Aim of the exercise →
Set down the material exactly as given, please, from its first line through the line that includes "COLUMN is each".

Extracted entries →
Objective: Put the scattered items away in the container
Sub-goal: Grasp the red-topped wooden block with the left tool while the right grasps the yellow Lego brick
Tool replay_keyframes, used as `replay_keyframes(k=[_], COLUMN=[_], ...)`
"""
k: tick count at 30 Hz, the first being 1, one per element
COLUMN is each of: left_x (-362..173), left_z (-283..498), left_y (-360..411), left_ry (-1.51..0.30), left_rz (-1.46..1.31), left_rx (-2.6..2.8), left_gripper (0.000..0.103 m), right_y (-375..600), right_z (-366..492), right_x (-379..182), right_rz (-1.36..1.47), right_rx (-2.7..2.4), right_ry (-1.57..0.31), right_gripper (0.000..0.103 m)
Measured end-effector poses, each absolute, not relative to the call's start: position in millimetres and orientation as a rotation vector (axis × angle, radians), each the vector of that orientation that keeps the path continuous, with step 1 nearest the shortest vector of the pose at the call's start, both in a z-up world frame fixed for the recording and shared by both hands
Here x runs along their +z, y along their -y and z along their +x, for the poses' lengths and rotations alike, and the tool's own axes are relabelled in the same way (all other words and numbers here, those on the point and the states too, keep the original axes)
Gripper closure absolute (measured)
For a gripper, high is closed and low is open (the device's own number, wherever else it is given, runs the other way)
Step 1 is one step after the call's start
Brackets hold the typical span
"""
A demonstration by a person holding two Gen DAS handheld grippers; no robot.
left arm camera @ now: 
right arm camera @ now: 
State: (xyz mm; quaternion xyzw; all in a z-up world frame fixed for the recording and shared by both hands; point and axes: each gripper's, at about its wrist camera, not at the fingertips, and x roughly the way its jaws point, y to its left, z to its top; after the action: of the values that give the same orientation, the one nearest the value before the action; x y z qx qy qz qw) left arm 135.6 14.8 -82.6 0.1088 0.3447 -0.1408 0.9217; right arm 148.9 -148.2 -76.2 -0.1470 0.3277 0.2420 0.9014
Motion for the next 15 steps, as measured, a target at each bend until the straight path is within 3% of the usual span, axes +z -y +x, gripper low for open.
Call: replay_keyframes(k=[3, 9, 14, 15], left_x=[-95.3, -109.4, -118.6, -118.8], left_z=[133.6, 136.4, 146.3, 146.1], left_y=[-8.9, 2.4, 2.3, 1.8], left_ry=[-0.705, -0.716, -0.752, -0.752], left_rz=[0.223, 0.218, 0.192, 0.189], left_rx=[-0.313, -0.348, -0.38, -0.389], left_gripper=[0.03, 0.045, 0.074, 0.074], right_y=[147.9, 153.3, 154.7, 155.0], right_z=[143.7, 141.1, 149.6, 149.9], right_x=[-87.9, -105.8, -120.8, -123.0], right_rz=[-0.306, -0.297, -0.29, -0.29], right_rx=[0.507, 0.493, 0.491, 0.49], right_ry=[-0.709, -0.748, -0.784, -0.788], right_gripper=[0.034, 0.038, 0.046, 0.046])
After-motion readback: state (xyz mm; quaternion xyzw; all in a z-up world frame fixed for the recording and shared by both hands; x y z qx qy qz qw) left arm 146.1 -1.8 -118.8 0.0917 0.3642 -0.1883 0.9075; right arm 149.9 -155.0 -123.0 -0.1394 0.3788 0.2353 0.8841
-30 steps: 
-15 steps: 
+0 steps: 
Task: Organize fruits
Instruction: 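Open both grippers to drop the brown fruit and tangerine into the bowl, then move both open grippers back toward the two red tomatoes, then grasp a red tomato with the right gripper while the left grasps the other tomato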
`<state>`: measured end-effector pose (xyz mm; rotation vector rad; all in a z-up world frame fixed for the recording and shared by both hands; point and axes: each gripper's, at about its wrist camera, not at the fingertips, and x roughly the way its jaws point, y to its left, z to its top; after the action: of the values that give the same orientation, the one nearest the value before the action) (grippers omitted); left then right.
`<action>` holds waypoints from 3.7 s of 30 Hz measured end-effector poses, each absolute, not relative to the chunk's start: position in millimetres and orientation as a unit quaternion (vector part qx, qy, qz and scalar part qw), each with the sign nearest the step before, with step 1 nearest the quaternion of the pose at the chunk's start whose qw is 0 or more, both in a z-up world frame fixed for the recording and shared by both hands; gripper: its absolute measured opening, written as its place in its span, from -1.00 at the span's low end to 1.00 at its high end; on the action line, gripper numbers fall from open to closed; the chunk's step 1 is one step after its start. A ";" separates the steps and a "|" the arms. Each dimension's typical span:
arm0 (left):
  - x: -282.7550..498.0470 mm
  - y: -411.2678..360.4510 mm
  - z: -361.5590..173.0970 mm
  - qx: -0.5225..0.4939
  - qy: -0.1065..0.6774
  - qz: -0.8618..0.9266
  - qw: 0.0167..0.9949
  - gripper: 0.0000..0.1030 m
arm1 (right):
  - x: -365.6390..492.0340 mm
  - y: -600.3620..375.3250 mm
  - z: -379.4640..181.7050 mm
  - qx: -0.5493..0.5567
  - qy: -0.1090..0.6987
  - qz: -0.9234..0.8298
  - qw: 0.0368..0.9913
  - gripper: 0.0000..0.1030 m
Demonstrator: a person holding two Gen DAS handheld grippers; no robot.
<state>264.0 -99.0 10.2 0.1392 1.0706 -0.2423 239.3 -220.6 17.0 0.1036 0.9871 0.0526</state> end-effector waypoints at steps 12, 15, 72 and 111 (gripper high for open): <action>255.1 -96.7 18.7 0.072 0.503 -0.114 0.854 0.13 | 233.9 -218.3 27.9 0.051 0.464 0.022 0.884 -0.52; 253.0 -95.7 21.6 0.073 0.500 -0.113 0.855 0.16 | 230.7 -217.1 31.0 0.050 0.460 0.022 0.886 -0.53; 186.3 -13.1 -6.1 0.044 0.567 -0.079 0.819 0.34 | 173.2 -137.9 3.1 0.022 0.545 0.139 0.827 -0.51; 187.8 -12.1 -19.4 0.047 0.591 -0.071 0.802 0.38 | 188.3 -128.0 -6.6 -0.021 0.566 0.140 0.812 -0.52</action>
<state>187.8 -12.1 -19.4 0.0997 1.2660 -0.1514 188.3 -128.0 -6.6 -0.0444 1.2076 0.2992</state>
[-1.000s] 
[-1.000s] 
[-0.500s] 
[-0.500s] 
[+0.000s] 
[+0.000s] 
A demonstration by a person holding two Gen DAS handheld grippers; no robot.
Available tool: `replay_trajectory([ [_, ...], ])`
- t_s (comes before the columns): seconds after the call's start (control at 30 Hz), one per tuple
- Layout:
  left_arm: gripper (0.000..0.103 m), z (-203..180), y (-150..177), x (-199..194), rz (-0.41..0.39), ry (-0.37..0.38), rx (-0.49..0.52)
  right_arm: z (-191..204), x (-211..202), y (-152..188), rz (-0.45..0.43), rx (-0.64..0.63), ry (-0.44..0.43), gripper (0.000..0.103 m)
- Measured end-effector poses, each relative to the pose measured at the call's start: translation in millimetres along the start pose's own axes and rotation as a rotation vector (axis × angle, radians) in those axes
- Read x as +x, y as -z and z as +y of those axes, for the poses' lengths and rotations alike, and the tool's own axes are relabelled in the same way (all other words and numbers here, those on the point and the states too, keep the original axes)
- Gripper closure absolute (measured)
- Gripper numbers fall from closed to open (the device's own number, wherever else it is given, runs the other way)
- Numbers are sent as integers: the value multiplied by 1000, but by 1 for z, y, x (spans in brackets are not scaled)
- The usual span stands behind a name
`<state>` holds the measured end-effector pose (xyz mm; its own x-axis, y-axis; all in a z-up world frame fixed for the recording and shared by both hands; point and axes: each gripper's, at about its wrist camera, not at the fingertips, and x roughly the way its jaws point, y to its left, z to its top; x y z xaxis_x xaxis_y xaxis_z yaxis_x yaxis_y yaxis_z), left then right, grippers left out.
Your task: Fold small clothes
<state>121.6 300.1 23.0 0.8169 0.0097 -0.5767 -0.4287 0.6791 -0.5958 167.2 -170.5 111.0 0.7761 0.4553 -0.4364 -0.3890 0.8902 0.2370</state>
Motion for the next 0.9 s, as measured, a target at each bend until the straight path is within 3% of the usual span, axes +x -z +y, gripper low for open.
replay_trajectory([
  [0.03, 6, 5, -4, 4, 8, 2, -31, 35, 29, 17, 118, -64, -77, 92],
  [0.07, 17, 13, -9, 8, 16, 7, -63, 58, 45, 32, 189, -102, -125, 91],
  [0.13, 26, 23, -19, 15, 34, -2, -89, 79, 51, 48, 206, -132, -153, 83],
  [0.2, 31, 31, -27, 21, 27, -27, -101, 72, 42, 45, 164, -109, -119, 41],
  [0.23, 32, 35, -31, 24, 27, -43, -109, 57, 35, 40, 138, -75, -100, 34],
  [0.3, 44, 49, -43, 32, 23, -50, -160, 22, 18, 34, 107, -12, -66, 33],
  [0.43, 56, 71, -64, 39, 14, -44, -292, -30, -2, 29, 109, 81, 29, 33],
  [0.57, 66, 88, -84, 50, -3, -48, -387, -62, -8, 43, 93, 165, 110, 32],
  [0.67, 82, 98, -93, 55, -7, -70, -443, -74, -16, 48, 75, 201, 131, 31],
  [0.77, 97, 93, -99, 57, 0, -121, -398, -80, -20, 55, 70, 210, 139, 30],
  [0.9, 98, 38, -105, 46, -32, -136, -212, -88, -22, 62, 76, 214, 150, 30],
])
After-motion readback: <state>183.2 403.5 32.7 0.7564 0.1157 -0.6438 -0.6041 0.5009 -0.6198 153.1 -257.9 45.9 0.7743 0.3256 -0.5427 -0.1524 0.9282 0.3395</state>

Response box →
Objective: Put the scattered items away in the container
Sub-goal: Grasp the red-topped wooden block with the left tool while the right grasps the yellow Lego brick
Tool replay_keyframes, used as `replay_keyframes(k=[_], COLUMN=[_], ...)`
"""
k: tick count at 30 Hz, the first being 1, one per element
COLUMN is each of: left_x (-362..173), left_z (-283..498), left_y (-360..411), left_ry (-1.51..0.30), left_rz (-1.46..1.31), left_rx (-2.6..2.8), left_gripper (0.000..0.103 m), right_y (-375..600), right_z (-366..492), right_x (-379..182), right_rz (-1.36..1.47), right_rx (-2.7..2.4), right_ry (-1.57..0.31), right_gripper (0.000..0.103 m)

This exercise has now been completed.